Philippe Ledent
Quand la Chine retire la prise
Il semble que les autorité chinoises soient prêtes à sacrifier de la croissance à court terme pour garder le contrôle de leur économie et la maintenir sur la trajectoire planifiée.
L’économie chinoise ralentit, c’est indéniable. Ce ralentissement est en partie conjoncturel: après une très forte accélération, surtout en deuxième partie de 2020, il est normal que le taux de croissance de l’activité s’affaiblisse quelque peu. Et c’est d’autant plus vrai que l’économie mondiale est soumise au même phénomène. La poursuite de la pandémie n’y est pas étrangère: comme dans d’autres pays d’Asie, l’apparition récurrente de foyers de contaminations restreint l’activité économique.
Ceci étant, dans le cas de la Chine, le ralentissement est également provoqué par les autorités. On aurait tendance à l’oublier mais la Chine reste une économie planifiée. Dans un premier temps, la régulation de certains secteurs a dès lors été renforcée. C’est le cas des grandes entreprises technologiques, et notamment du secteur des jeux en ligne. C’est également le cas du secteur de l’enseignement privé, dont le coût exorbitant pour les ménages n’est pas du goût du président Xi. Enfin, c’est le cas du secteur de l’immobilier, via une grande campagne visant à réduire la spéculation dans ce domaine. C’est dès lors au travers de cette régulation qu’il faut regarder les problèmes d’Evergrande. Et bien entendu, ces interventions des autorités réduisent l’activité, principalement des services et de la construction.
Il semble que les autorité chinoises soient prêtes à sacrifier de la croissance à court terme pour garder le contrôle de leur économie et la maintenir sur la trajectoire planifiée.
Mais le secteur industriel n’est pas en reste. On a récemment observé que l’approvisionnement en électricité a été brutalement interrompu dans de nombreuses régions de Chine à la suite de décisions prises par un certain nombre de gouvernements locaux. Certaines régions ont en effet été mises sous pression pour réduire leurs émissions de CO2 après avoir précédemment échoué à atteindre des objectifs de réduction sévères pour le premier semestre de l’année. Même si les coupures d’électricité cessent, la maîtrise de la demande d’électricité par la suspension de la production dans les usines à forte consommation d’électricité se poursuivra. Ces dernières pourraient dès lors ne fonctionner qu’aux deux tiers de leur capacité.

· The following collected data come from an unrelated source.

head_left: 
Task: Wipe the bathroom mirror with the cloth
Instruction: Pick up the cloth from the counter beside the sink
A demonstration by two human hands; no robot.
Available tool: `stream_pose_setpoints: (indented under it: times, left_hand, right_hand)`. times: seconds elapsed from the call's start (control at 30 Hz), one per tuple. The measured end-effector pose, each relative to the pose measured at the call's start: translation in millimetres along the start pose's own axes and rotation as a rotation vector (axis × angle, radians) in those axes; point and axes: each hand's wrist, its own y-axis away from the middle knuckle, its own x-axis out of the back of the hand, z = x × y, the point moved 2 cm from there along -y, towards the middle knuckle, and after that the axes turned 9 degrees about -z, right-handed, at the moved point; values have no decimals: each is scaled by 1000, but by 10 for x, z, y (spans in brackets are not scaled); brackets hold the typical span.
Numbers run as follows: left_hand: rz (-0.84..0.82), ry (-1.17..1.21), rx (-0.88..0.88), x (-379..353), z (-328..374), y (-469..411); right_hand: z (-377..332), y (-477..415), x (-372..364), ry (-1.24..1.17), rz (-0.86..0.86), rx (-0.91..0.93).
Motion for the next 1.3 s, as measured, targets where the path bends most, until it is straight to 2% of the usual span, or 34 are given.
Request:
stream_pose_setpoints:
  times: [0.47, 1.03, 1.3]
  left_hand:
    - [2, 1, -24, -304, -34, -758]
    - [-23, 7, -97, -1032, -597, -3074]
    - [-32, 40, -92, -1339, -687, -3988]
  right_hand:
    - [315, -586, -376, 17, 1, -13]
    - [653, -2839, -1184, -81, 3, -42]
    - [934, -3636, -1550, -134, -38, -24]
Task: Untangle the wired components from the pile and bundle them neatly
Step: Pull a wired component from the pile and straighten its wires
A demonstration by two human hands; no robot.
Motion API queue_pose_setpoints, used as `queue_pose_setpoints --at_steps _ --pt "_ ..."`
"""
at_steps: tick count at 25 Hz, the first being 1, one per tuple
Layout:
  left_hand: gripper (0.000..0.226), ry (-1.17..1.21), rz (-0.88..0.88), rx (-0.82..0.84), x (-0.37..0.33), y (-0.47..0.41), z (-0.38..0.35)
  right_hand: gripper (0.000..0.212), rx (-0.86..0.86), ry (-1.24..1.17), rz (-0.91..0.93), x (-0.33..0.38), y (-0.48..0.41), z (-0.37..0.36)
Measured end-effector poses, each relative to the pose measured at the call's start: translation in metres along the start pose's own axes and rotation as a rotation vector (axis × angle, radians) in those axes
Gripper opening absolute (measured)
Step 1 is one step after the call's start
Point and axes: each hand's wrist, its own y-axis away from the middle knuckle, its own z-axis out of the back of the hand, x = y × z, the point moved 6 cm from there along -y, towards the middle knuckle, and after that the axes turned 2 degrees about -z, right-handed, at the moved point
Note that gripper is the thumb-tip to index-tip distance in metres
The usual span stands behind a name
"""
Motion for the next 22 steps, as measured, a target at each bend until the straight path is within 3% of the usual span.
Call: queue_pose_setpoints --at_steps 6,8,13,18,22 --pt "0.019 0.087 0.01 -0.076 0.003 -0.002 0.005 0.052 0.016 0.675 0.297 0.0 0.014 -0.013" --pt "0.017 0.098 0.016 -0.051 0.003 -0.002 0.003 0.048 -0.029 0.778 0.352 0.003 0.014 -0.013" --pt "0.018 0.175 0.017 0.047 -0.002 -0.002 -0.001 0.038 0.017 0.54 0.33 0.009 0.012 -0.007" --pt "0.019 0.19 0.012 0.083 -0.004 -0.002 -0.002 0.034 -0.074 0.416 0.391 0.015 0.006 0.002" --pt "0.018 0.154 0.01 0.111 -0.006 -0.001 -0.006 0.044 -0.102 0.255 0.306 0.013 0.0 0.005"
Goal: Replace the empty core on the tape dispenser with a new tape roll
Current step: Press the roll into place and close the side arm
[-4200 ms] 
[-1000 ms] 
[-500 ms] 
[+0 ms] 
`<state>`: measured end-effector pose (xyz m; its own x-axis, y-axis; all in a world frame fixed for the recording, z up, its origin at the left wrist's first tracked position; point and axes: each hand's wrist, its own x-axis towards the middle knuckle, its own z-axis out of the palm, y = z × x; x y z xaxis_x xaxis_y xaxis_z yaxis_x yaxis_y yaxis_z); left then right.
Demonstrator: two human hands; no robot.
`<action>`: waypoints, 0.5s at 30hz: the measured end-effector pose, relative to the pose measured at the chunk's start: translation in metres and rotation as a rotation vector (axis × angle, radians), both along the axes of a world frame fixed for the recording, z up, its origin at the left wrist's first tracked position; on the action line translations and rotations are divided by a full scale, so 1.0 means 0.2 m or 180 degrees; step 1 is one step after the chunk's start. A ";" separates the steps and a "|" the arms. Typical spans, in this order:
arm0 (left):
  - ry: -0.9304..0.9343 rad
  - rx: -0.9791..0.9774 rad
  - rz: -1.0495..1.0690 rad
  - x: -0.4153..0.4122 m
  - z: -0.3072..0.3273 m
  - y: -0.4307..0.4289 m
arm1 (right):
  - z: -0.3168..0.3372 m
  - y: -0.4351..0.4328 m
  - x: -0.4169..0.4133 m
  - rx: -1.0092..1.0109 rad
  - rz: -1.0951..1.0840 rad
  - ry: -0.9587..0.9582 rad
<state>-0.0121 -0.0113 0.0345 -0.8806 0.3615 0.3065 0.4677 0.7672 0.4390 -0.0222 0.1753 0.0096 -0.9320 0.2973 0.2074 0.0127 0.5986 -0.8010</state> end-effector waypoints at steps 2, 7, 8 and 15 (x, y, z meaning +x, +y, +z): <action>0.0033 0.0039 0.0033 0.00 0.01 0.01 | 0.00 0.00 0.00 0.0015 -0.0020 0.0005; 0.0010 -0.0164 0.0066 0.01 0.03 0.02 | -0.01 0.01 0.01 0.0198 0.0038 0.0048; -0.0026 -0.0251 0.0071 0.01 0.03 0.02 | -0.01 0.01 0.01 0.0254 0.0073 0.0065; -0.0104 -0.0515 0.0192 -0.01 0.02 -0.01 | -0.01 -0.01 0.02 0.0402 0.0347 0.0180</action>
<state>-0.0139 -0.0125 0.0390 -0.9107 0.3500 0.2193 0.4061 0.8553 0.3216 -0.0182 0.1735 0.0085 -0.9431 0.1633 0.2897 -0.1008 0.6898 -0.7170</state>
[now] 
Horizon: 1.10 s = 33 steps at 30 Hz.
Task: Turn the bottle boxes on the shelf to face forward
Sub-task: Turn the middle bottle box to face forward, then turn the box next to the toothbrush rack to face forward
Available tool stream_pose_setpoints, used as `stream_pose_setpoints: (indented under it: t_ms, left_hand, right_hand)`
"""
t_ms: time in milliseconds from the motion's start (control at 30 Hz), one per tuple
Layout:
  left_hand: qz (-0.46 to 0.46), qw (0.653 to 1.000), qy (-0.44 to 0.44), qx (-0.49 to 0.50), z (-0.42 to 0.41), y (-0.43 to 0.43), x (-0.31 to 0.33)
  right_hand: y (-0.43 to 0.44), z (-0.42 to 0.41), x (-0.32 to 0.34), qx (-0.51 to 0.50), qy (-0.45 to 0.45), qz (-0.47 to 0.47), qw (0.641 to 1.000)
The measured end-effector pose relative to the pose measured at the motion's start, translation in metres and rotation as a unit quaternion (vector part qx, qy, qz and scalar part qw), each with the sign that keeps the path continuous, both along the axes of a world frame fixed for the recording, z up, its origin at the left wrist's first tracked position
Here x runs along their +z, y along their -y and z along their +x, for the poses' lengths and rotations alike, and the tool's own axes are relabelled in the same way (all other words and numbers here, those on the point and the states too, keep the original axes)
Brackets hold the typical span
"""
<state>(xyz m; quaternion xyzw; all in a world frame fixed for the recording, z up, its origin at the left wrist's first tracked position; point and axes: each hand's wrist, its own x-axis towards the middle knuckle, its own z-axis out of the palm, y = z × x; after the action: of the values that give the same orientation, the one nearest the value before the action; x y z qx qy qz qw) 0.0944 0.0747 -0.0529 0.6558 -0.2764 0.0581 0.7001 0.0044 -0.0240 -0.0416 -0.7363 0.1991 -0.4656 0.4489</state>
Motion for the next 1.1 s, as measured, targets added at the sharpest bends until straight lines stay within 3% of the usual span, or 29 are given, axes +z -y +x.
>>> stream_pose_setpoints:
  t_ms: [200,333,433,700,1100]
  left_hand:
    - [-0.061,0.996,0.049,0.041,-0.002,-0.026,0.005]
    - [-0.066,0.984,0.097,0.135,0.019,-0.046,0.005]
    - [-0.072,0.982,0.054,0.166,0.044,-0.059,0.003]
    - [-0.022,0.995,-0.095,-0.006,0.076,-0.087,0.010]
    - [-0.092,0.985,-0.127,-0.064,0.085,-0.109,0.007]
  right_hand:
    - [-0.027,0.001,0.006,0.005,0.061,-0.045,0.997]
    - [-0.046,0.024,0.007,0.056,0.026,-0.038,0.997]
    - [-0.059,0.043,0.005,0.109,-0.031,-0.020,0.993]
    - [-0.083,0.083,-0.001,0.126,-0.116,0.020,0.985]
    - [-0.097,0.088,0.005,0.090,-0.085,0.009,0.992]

La réduction des émissions de CO2 est clairement une bonne chose pour l’environnement chinois et mondial, mais cette initiative n’est pas sans conséquence. Les mesures récentes ont eu des répercussions négatives sur environ un tiers du secteur manufacturier chinois. Les coupures d’électricité coïncident également avec la saison de production de nombreux produits exportés (dont les jouets), ce qui est très mauvais pour les revenus des fabricants et des exportateurs. Cela aura aussi une incidence sur les emplois et les salaires des ouvriers chinois, et donc sur leur consommation. Dès lors, la croissance chinoise en deuxième partie de cette année devrait être bien plus limitée, de l’ordre de 4% ou 5% en glissement annuel. Mais les répercussions ne se limitent pas à la Chine: l’économie mondiale continuera d’être impactée par des problèmes d’approvisionnement aux conséquences diverses, en fonction des pays, des secteurs et des comportements des consommateurs.
En conclusion, il semble que les autorité chinoises soient prêtes à sacrifier de la croissance à court terme pour garder le contrôle de leur économie et la maintenir sur la trajectoire planifiée. Et on sait que cette trajectoire est ambitieuse tant en matière de croissance économique que de transition énergétique. Or, s’agissant de la deuxième, voire la première économie de la planète, ces grandes manoeuvres sont de nature à impacter fortement le profil de la reprise et, à plus long terme, de la croissance mondiale.